Data entries:

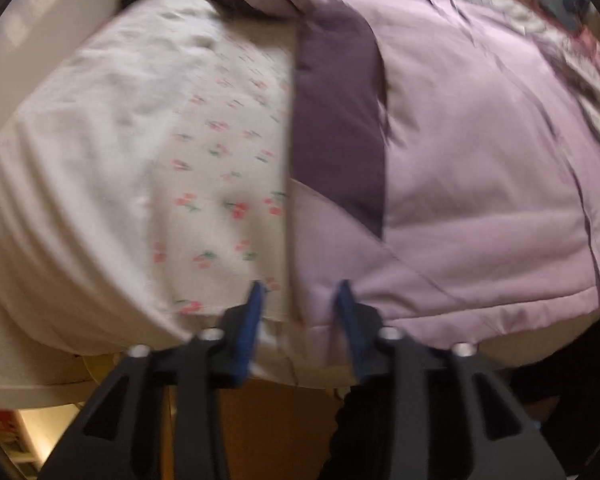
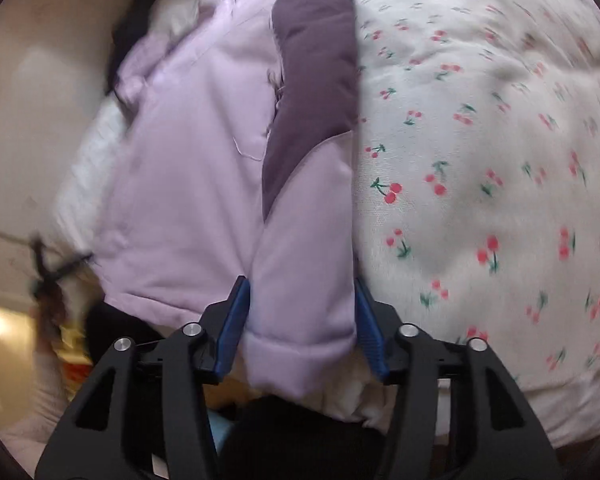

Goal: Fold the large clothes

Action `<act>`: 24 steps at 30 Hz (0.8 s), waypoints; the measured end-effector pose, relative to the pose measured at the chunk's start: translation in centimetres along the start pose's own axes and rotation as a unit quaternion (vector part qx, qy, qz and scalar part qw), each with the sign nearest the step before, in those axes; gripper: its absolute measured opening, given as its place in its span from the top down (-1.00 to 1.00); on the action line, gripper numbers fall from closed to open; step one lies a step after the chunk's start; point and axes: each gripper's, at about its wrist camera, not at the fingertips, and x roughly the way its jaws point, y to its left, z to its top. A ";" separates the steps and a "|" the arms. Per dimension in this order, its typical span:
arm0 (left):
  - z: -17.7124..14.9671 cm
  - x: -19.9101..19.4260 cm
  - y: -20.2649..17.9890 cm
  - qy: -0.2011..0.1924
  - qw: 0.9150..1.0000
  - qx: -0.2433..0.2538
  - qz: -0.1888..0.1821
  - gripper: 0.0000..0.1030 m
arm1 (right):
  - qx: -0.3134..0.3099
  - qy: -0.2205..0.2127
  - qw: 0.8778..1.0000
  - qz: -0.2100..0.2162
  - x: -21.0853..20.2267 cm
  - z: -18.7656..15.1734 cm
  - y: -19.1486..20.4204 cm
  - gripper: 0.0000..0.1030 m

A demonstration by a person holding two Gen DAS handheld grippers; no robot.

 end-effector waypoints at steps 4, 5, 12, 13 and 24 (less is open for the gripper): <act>1.7 -4.2 1.0 -0.081 0.996 -0.017 0.019 -0.43 | -0.043 -0.099 0.993 -0.049 -4.8 3.0 4.9 -0.20; 2.9 -5.2 0.8 -0.107 0.994 -0.024 0.014 -0.54 | -0.056 -0.116 0.991 -0.043 -5.2 3.7 6.3 -0.27; 11.6 -3.2 -4.2 -0.197 0.974 -0.079 -0.082 -0.72 | -0.141 -0.118 0.983 0.012 4.3 8.7 14.6 -0.71; 12.8 -0.9 -5.1 -0.184 0.975 -0.091 -0.090 -0.72 | -0.123 -0.080 0.989 -0.001 7.5 9.0 13.8 -0.71; 19.5 1.9 -5.3 -0.179 0.973 -0.131 -0.055 -0.81 | -0.131 -0.093 0.984 0.072 8.8 14.8 18.6 -0.70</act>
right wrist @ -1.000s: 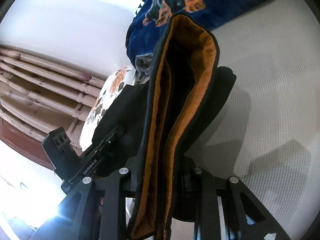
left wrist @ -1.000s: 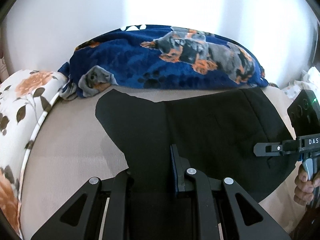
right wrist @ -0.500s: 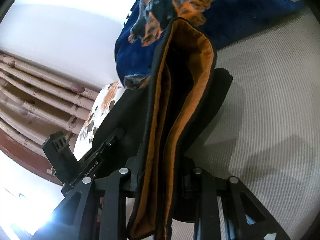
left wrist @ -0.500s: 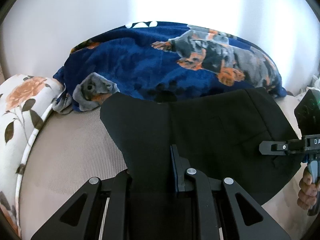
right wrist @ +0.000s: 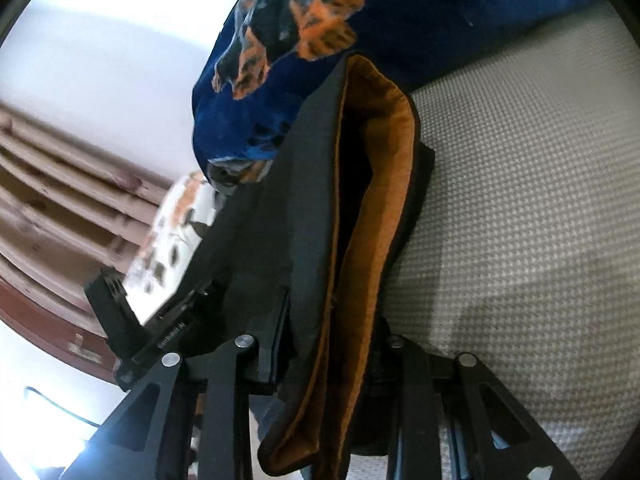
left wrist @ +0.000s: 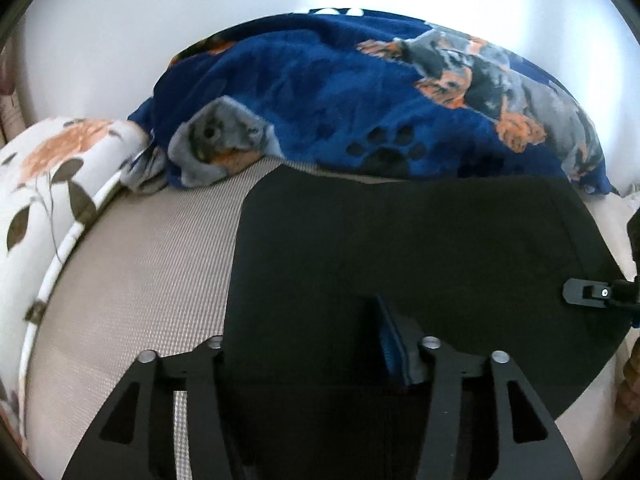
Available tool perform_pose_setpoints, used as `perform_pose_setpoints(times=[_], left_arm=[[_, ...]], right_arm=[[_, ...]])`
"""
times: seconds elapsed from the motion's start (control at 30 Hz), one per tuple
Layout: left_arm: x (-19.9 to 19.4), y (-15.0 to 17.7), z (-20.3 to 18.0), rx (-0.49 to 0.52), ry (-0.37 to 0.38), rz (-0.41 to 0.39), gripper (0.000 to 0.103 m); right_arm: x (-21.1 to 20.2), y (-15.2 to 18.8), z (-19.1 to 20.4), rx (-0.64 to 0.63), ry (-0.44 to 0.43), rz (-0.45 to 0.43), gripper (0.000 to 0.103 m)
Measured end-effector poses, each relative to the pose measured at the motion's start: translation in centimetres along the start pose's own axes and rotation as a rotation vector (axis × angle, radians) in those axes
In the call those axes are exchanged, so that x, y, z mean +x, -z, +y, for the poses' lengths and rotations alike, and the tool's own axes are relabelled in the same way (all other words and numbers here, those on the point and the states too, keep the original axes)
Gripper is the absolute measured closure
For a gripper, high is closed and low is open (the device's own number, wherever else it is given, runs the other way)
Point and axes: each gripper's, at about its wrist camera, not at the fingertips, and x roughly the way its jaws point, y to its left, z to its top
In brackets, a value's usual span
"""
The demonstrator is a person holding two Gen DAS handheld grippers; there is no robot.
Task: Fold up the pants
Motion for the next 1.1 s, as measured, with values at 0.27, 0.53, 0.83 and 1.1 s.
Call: perform_pose_setpoints(times=[0.27, 0.53, 0.83, 1.1], left_arm=[[0.5, 0.8, 0.5, -0.049, -0.118, 0.016, 0.014], [0.0, 1.0, -0.4, -0.014, -0.237, -0.014, 0.012], [-0.3, 0.9, 0.1, -0.042, -0.246, -0.031, 0.012], [-0.4, 1.1, 0.2, -0.045, -0.246, -0.034, 0.012]], right_arm=[[0.5, 1.1, 2.6, -0.13, 0.221, -0.083, 0.07], [1.9, 1.5, 4.9, -0.257, 0.401, -0.141, 0.056], [2.5, 2.0, 6.1, -0.299, 0.543, -0.168, 0.03], [3.0, 2.1, 6.4, -0.314, 0.608, -0.165, 0.018]])
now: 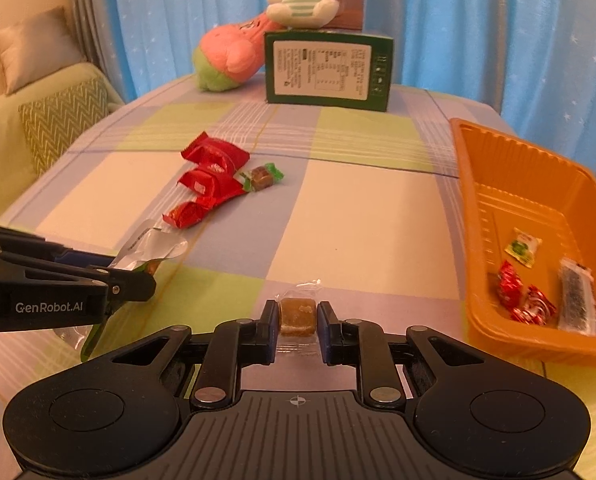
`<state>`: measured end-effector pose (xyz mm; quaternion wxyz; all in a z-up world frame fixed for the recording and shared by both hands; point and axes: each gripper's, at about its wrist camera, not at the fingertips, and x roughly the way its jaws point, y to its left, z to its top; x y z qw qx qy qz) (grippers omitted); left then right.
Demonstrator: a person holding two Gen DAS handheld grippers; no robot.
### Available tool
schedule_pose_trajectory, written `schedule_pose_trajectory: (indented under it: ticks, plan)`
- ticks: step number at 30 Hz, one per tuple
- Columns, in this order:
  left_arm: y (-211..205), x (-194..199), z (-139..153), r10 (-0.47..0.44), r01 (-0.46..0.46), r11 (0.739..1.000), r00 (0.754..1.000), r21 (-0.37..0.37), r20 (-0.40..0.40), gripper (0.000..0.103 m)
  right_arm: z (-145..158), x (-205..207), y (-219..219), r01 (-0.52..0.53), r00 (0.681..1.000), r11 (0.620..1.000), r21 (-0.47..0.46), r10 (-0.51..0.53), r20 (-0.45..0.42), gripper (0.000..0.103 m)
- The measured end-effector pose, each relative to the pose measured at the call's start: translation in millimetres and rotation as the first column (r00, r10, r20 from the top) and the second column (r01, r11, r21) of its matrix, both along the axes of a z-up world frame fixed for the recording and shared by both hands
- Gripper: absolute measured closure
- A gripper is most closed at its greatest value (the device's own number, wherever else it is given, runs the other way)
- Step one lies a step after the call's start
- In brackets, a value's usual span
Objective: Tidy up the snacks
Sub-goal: 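Carry both snacks over the orange tray and open both tools to drop them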
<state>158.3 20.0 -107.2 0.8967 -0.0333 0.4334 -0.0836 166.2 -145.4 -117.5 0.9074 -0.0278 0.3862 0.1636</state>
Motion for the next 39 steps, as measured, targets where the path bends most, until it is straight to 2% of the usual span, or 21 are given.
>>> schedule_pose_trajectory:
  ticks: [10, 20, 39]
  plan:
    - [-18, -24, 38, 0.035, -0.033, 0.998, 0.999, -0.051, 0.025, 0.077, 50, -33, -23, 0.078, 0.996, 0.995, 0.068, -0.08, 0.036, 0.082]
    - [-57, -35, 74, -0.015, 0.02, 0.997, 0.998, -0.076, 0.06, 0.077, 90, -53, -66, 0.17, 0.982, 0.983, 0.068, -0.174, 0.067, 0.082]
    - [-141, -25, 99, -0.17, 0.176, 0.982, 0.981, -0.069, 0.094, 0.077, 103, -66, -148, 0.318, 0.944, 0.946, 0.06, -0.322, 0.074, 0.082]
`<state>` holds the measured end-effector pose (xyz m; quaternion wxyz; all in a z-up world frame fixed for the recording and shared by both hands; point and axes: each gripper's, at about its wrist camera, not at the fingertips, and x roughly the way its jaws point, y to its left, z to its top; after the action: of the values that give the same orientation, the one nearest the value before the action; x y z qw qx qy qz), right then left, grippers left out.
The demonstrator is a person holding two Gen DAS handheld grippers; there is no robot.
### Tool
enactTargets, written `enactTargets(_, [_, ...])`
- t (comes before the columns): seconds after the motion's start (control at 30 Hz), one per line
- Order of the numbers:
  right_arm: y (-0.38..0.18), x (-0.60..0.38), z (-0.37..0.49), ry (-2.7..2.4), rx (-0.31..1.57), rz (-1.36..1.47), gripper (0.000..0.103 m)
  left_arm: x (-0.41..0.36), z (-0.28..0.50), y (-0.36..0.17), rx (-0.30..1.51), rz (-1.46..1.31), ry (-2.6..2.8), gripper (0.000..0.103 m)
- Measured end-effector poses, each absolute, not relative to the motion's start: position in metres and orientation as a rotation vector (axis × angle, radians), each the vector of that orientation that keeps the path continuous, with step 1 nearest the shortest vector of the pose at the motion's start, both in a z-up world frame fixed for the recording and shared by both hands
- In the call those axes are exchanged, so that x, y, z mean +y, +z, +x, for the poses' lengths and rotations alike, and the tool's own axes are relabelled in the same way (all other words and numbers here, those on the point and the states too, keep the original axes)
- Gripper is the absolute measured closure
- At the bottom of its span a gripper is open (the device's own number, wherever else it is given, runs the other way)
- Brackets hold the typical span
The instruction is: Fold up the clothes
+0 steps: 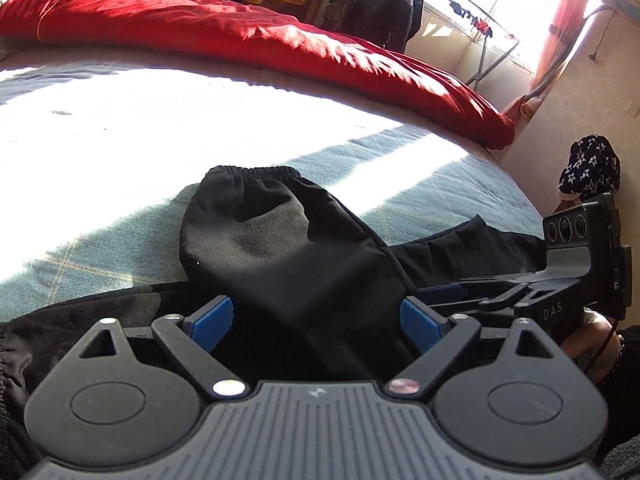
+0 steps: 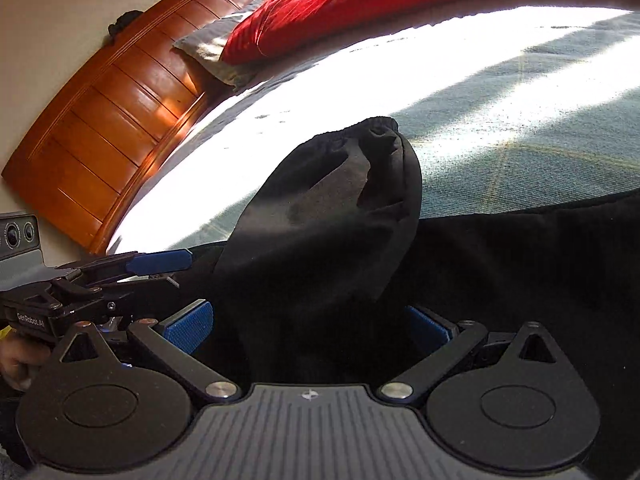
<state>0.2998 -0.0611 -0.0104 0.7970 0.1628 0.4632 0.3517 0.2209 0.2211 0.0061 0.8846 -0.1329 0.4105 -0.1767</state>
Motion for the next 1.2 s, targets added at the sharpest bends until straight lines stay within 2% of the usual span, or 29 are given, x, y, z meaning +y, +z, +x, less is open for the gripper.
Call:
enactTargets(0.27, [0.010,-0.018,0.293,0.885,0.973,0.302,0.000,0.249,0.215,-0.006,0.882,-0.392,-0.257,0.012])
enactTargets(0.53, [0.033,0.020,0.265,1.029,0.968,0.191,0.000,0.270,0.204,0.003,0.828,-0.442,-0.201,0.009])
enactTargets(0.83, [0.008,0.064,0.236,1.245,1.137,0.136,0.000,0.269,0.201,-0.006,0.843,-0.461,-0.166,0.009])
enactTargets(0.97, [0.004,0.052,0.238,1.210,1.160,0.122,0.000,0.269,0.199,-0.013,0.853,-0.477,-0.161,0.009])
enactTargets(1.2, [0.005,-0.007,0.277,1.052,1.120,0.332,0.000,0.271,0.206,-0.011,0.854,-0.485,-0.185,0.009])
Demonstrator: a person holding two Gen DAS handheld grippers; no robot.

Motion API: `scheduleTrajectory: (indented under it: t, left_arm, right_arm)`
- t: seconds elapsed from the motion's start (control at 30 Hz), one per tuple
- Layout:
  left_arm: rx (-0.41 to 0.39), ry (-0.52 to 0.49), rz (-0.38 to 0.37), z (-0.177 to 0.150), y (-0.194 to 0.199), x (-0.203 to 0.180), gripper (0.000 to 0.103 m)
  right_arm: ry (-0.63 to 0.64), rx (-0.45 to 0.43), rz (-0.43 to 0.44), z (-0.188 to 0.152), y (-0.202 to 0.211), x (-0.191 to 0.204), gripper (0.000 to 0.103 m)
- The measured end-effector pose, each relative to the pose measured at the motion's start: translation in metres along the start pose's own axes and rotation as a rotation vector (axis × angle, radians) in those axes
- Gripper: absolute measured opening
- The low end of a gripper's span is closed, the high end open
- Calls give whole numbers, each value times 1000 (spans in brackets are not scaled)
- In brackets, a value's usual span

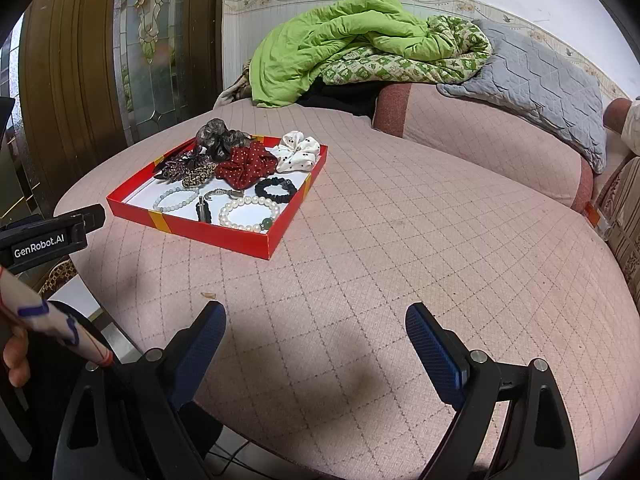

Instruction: Organize jewelry

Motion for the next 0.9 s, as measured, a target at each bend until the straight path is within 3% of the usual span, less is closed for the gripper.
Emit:
scheduleTrajectory:
  t: [0.9]
  left_arm:
    - [0,-2,1,0,0,0,103]
  right_arm:
    - [6,3,-1,-3,0,0,94]
Point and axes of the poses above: each gripper's, at about its wrist camera, not at the fingertips, and y roughly against the way its jaws point, x to its left, z to its top, the point moved 9 cm from there along -y, roughly the way its jaws point, and after that the axes turned 6 degrees about -z, right-handed, at the moved point
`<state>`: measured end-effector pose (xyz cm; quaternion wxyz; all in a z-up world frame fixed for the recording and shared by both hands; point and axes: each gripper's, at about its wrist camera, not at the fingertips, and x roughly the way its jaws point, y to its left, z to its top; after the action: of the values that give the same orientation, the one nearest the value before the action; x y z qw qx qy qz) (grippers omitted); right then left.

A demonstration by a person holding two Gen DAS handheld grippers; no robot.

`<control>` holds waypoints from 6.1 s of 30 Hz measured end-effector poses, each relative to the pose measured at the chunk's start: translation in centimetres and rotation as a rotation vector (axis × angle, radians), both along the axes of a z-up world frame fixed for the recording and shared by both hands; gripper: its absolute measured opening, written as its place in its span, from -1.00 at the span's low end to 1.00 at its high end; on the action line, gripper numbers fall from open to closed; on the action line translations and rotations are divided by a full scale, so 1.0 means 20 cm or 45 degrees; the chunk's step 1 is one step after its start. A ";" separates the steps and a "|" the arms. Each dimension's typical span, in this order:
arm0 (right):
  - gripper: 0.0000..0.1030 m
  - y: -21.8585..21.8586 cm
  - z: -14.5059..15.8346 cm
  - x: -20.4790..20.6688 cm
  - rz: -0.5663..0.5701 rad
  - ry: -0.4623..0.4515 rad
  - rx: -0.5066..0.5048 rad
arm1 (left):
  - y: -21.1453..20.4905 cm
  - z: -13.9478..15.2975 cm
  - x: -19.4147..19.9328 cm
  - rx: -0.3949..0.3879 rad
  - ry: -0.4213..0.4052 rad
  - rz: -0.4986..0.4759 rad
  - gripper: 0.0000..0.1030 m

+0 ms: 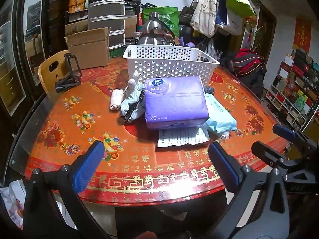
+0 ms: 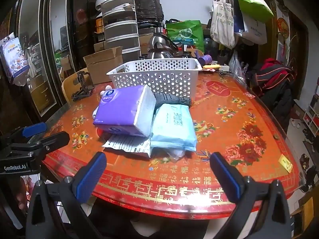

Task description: Organize soft objects

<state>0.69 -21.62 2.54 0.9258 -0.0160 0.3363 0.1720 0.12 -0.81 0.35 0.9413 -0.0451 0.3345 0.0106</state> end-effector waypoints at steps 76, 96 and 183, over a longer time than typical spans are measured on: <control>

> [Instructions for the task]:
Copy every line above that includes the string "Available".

> [Response to this task]:
Available tool perform_pose_setpoints, used as `perform_pose_setpoints(times=[_], left_arm=[[_, ...]], right_arm=[[_, ...]])`
### Available tool

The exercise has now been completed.